▸ **YOUR TASK**:
Look through the entries for the string "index" and copy every line where it shows up.

▸ **Collected data entries**:
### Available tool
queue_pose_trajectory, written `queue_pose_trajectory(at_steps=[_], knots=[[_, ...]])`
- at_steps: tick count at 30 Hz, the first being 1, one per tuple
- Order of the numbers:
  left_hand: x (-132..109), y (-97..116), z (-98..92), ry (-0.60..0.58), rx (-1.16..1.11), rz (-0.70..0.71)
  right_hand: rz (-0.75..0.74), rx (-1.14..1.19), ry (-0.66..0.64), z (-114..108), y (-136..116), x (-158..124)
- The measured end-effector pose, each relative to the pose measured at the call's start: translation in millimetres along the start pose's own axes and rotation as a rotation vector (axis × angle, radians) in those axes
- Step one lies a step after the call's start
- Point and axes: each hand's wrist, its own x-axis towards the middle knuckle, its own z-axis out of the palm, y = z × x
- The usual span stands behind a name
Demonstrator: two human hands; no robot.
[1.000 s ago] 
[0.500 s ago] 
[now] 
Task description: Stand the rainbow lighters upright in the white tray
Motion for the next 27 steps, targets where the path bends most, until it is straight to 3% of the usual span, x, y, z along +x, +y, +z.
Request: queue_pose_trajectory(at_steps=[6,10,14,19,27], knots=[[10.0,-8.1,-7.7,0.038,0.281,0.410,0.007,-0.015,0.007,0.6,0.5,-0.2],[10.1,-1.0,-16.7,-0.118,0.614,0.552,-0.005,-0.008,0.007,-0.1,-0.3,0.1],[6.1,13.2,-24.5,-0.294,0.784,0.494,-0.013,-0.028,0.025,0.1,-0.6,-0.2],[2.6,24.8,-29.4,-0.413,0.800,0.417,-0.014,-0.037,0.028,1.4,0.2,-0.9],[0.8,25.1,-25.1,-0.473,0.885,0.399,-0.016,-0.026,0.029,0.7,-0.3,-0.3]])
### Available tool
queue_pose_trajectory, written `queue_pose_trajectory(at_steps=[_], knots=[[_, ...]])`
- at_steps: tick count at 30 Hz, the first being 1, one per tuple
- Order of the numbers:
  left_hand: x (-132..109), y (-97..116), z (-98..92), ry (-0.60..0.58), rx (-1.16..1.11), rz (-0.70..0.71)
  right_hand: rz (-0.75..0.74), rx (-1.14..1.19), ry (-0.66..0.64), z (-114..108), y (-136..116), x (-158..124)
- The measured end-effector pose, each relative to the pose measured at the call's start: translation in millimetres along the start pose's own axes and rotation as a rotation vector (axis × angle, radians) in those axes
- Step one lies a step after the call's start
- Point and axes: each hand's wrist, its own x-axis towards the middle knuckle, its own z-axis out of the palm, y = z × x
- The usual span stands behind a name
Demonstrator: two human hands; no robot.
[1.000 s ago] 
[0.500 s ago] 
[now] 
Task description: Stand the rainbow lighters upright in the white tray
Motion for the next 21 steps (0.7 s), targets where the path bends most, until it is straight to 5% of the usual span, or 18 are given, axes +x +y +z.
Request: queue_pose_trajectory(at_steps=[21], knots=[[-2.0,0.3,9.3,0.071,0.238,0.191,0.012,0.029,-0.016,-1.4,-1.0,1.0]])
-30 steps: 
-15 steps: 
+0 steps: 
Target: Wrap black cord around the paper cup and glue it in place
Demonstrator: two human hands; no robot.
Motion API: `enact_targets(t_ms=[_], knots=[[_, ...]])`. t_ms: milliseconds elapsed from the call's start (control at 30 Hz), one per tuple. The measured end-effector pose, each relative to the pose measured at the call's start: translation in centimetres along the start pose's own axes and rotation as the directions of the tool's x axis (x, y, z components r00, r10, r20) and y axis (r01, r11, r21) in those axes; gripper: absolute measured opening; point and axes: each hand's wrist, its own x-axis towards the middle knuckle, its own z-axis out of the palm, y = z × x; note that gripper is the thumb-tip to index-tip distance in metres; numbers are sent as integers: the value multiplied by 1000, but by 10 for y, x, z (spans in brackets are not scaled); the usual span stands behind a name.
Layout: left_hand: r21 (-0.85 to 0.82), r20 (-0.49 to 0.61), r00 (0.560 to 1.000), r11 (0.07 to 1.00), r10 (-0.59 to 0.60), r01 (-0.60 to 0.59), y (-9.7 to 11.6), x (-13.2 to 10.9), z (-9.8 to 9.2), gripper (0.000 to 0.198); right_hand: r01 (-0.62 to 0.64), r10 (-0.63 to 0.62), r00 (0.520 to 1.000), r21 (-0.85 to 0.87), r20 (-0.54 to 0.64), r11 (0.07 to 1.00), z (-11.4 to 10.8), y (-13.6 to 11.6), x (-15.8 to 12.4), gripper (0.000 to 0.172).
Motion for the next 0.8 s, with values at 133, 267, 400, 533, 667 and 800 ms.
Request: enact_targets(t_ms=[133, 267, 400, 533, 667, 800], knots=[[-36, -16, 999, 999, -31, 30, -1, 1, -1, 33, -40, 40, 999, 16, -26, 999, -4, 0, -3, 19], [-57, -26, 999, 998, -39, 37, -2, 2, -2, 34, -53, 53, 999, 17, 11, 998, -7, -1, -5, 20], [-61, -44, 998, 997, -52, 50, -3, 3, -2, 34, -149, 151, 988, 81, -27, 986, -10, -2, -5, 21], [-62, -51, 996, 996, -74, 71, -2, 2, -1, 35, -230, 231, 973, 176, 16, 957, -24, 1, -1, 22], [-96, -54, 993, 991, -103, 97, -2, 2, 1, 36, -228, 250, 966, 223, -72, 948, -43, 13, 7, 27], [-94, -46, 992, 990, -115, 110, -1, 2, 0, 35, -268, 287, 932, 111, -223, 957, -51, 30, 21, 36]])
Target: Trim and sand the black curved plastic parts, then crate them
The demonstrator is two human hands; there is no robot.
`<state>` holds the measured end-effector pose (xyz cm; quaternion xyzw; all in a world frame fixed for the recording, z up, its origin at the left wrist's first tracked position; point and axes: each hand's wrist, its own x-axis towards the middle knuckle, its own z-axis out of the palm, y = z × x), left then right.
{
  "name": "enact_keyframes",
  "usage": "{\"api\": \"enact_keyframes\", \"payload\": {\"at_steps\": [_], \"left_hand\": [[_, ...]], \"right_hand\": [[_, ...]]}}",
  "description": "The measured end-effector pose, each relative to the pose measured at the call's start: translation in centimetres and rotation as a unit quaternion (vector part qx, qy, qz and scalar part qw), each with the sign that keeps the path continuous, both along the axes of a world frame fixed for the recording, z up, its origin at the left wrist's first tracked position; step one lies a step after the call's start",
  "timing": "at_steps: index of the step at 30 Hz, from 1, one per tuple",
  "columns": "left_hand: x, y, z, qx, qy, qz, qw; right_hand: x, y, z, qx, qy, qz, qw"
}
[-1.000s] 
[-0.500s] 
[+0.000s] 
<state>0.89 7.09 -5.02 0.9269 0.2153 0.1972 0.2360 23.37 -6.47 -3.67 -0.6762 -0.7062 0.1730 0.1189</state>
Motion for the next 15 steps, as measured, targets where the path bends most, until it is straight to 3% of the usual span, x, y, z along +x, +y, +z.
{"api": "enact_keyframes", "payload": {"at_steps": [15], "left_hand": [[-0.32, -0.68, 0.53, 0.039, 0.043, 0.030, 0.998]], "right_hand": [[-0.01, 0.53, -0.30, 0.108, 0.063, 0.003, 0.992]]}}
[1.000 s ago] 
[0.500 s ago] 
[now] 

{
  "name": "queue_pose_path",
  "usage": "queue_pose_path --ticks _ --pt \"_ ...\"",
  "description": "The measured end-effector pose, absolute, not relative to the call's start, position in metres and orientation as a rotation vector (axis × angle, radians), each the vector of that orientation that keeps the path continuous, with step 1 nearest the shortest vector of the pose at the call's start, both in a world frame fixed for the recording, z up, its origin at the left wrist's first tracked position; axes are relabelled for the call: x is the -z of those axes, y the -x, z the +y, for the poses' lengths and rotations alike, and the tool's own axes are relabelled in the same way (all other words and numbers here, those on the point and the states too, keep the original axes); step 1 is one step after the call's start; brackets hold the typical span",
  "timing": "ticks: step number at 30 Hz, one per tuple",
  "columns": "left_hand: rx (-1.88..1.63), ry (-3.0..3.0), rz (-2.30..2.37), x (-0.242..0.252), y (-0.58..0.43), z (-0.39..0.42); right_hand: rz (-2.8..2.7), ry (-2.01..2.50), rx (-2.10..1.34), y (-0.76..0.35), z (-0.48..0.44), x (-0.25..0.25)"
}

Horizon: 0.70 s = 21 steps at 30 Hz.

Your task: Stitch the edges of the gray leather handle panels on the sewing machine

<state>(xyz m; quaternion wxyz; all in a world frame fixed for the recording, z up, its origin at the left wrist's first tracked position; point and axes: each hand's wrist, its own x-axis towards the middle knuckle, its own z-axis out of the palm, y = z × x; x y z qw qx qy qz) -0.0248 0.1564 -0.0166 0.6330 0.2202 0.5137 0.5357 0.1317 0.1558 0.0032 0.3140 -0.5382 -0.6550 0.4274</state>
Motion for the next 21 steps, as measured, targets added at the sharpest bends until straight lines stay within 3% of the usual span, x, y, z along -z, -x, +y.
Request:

▸ **ANSWER BELOW**:
Motion API: `enact_targets(t_ms=[_], knots=[[_, ...]])`. t_ms: milliseconds elapsed from the call's start (control at 30 Hz), one per tuple. The measured end-effector pose, each relative to the pose measured at the call's start: translation in centimetres along the start pose's own axes and rotation as the directions of the tool's x axis (x, y, z components r00, r10, r20) and y axis (r01, r11, r21) in those axes; gripper: absolute measured opening; point and axes: each hand's wrist, its own x-axis towards the middle knuckle, its own z-axis out of the palm, y = z × x; note that gripper is the thumb-tip to index-tip distance in metres; numbers are sent as integers: the value multiplied by 1000, but by 10 for y, x, z (spans in brackets are not scaled); the usual span stands behind a name.
  "timing": "at_steps: index of the step at 30 Hz, from 1, one per tuple",

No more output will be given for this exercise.